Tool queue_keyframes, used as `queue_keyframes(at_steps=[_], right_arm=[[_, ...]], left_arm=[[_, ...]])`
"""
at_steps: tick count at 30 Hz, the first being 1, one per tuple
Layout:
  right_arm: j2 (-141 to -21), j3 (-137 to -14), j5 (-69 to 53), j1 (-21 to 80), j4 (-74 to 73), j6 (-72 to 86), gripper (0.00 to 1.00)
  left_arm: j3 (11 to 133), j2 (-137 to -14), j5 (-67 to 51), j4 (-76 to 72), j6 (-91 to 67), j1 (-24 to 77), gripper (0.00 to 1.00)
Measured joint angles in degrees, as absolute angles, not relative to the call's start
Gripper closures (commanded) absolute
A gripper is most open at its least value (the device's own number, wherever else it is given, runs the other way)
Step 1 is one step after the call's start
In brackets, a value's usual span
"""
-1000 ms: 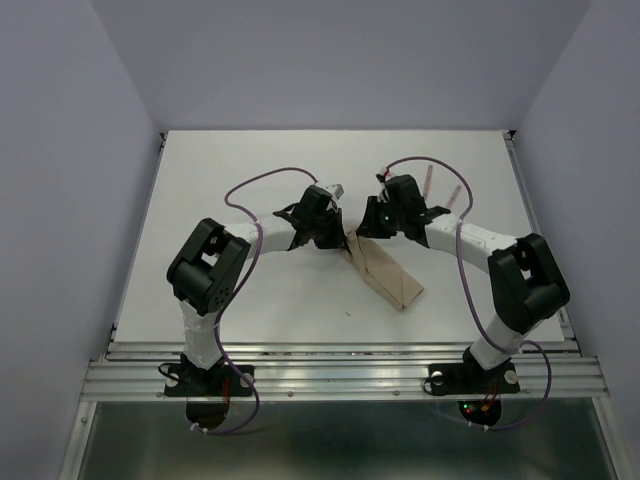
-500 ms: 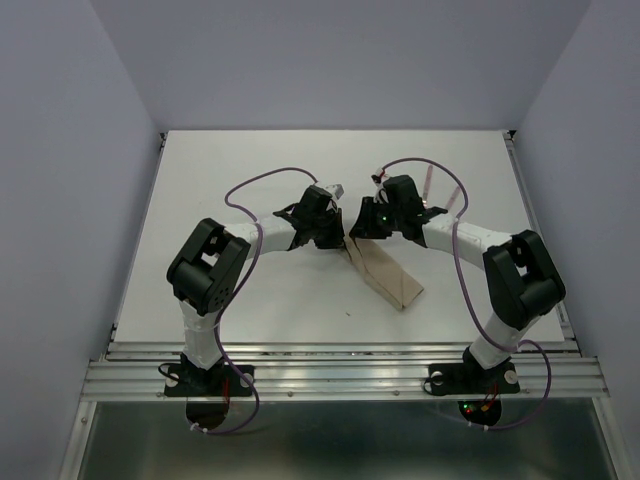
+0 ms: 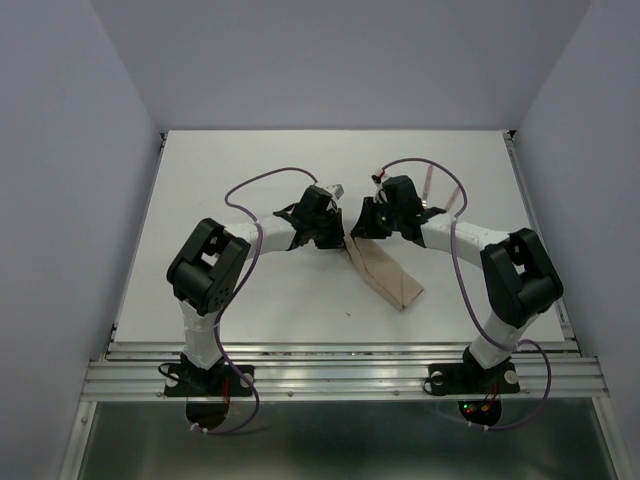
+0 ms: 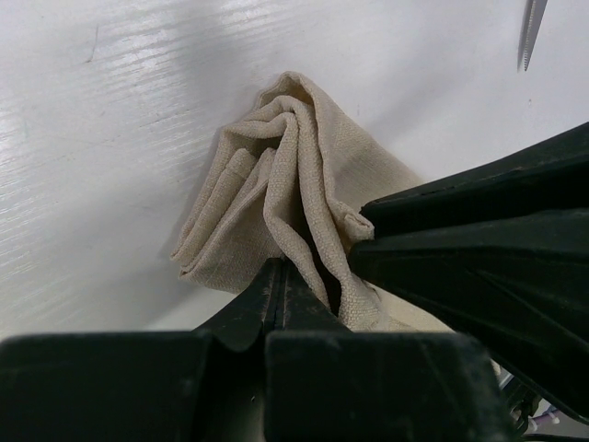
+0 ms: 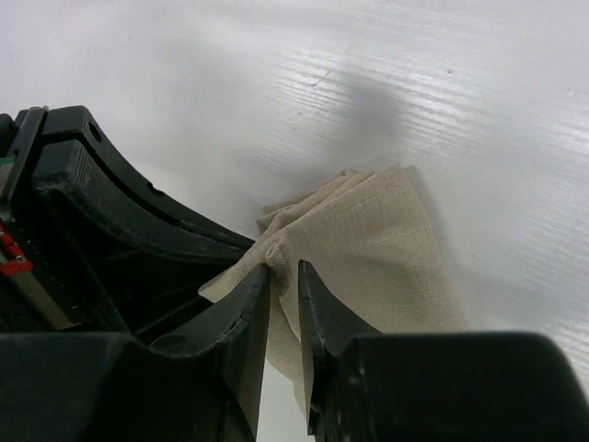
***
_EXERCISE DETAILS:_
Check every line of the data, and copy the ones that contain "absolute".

_WRITTEN RESPONSE:_
Measured joint angles in degrees, as absolute angles, not relative to the call's start
Gripper closures (commanded) absolute

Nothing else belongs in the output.